Exercise description: In the material below, find every line containing the string "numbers" and return it.
*** Data excerpt ***
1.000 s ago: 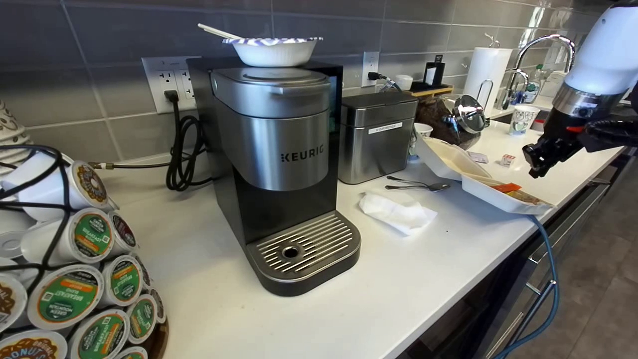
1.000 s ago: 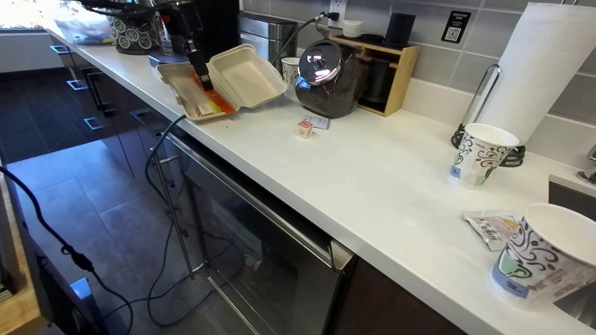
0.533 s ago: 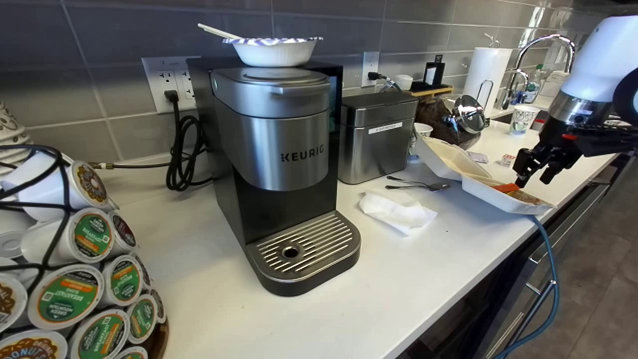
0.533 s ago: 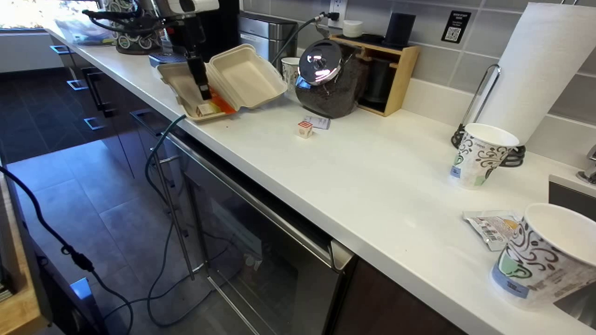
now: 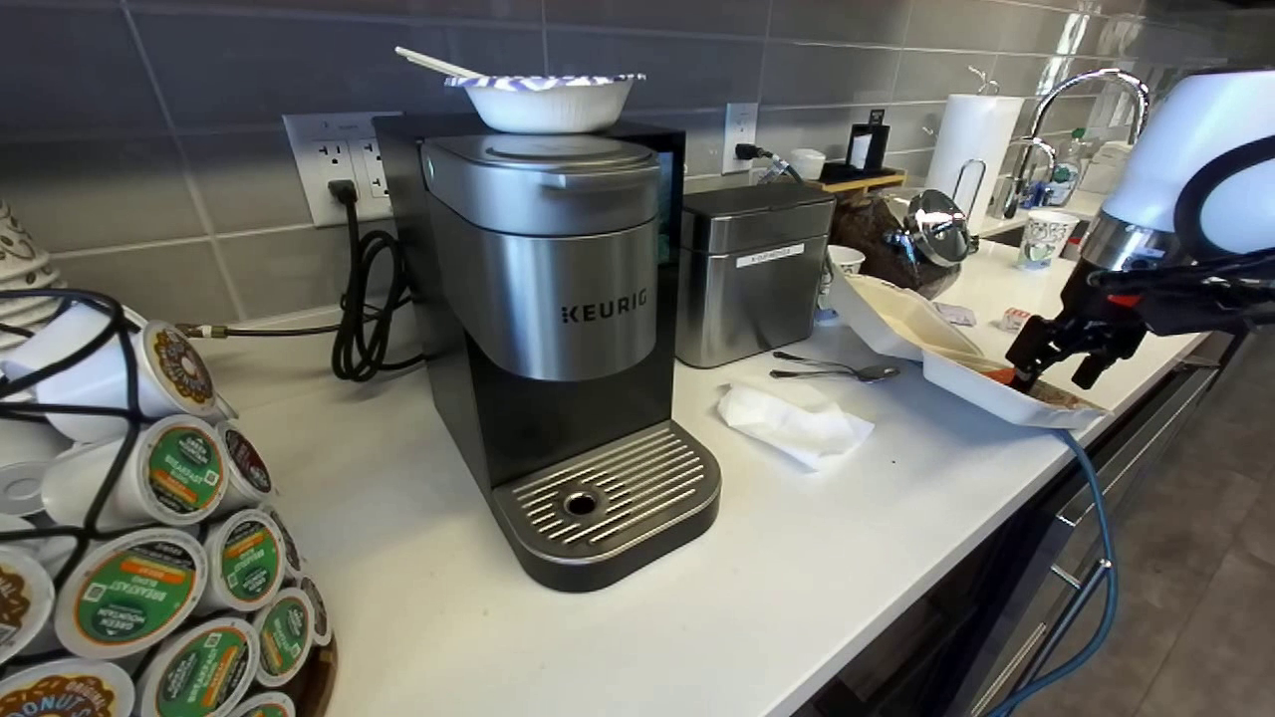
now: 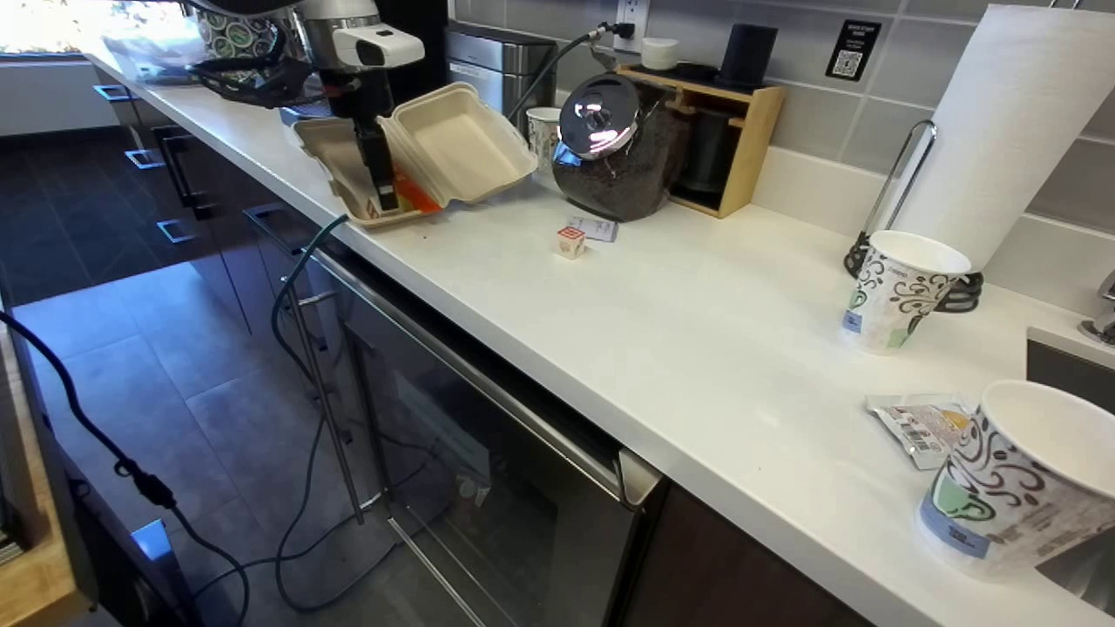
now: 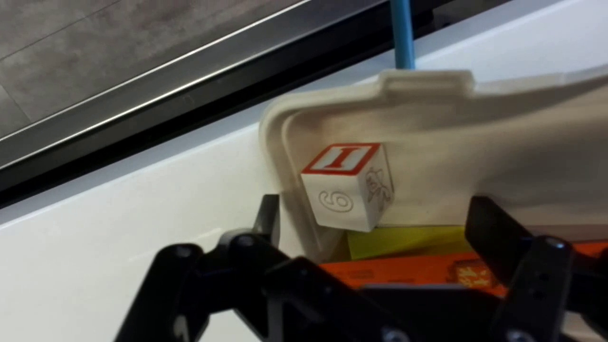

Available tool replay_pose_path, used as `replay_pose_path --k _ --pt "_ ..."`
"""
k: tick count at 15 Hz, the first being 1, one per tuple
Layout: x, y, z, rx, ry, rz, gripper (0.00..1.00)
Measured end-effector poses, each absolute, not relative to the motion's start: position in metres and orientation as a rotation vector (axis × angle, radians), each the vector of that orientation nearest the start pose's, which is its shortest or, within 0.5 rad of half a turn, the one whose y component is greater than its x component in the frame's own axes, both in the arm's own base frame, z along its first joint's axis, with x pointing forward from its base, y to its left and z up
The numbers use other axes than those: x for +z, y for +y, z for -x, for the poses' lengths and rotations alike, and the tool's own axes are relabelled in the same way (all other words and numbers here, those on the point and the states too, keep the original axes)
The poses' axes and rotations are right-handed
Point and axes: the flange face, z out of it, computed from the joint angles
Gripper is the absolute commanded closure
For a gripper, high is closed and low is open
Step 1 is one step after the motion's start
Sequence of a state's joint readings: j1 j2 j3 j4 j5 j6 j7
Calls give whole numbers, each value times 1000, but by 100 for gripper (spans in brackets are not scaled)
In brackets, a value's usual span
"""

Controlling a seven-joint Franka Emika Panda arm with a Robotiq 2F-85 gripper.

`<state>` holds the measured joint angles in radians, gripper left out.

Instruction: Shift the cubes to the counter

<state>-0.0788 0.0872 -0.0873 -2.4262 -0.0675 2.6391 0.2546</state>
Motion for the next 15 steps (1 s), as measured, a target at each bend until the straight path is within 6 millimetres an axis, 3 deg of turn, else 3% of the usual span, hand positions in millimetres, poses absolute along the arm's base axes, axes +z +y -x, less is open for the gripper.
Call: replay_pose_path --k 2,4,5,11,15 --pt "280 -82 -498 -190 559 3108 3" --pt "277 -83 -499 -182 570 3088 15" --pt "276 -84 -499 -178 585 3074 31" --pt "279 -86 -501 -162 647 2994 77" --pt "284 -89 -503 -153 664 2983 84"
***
Reply to the task:
The numbers use other axes than those: x for +z, y for +y, z for -x, for the poses' lengths and rotations alike, and the tool's own axes are relabelled in the same way (all other words and numbers here, those on the point and the states too, keep the original axes)
Calls give whole numbers, each value times 1000, but by 100 for gripper (spans in brackets are not scaled)

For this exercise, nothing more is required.